(What this task involves) Take the data below and repeat it exactly.

(Data below)
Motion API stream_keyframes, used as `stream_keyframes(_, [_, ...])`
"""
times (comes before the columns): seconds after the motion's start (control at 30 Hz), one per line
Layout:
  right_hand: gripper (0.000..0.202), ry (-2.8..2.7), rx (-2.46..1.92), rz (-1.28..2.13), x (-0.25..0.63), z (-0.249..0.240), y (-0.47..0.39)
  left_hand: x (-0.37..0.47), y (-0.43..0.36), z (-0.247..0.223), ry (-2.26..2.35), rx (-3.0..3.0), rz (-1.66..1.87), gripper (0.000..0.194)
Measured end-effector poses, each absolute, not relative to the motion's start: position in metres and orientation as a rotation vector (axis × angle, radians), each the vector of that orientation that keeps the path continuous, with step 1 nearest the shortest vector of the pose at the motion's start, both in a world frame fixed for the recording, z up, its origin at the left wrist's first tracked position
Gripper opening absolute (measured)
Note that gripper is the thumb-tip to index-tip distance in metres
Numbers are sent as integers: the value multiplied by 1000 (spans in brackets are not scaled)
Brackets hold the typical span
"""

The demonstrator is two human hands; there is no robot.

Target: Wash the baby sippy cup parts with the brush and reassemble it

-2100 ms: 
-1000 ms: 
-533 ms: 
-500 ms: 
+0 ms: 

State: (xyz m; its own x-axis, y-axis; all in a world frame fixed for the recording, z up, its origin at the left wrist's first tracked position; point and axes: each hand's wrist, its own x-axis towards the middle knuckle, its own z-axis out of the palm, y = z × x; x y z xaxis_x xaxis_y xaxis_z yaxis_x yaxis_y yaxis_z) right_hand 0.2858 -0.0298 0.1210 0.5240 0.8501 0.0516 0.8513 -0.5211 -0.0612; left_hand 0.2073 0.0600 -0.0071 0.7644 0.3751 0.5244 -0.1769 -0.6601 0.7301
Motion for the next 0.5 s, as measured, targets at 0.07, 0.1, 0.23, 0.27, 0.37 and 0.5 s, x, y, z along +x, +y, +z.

(Solution below)
Motion API stream_keyframes, used as `stream_keyframes(_, [_, ...])`
"""
times (comes before the columns): seconds after the motion's start (control at 30 Hz), one per line
Layout:
  right_hand: gripper (0.000..0.202), ry (-2.8..2.7), rx (-2.46..1.92), rz (-1.28..2.13), x (-0.25..0.63), z (-0.249..0.240), y (-0.47..0.39)
  left_hand: x (-0.37..0.47), y (-0.43..0.36), z (-0.247..0.223), ry (-2.26..2.35), rx (-3.0..3.0), rz (-1.66..1.87), gripper (0.000..0.194)
Measured end-effector poses, each absolute, not relative to the motion's start: position in metres and orientation as a rotation vector (axis × angle, radians), each the vector of that orientation that keeps the path continuous, with step 1 nearest the shortest vector of the pose at the motion's start, both in a world frame fixed for the recording, z up, its origin at the left wrist's first tracked position
Gripper opening absolute (measured)
Note that gripper is the thumb-tip to index-tip distance in metres
Numbers are sent as integers: the value multiplied by 1000 (spans in brackets are not scaled)
Brackets hold the typical span
"""

The demonstrator is two human hands; there is no robot.

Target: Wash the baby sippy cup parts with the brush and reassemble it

-2100 ms: 
-1000 ms: 
-533 ms: 
-500 ms: 
+0 ms: 

State: (xyz m; its own x-axis, y-axis; all in a world frame fixed for the recording, z up, its origin at the left wrist's first tracked position; point and axes: each hand's wrist, its own x-axis towards the middle knuckle, its own z-axis out of the palm, y = z × x; x y z xaxis_x xaxis_y xaxis_z yaxis_x yaxis_y yaxis_z) right_hand 0.2858 -0.0298 0.1210 0.5240 0.8501 0.0516 0.8513 -0.5211 -0.0612; left_hand 0.2073 0.0600 -0.0071 0.7644 0.3751 0.5244 -0.1769 -0.6601 0.7301
Motion for the next 0.5 s, as measured, targets at 0.07, 0.1, 0.23, 0.27, 0.37 and 0.5 s, x, y, z along +x, +y, +z.

Nothing further is required of the output.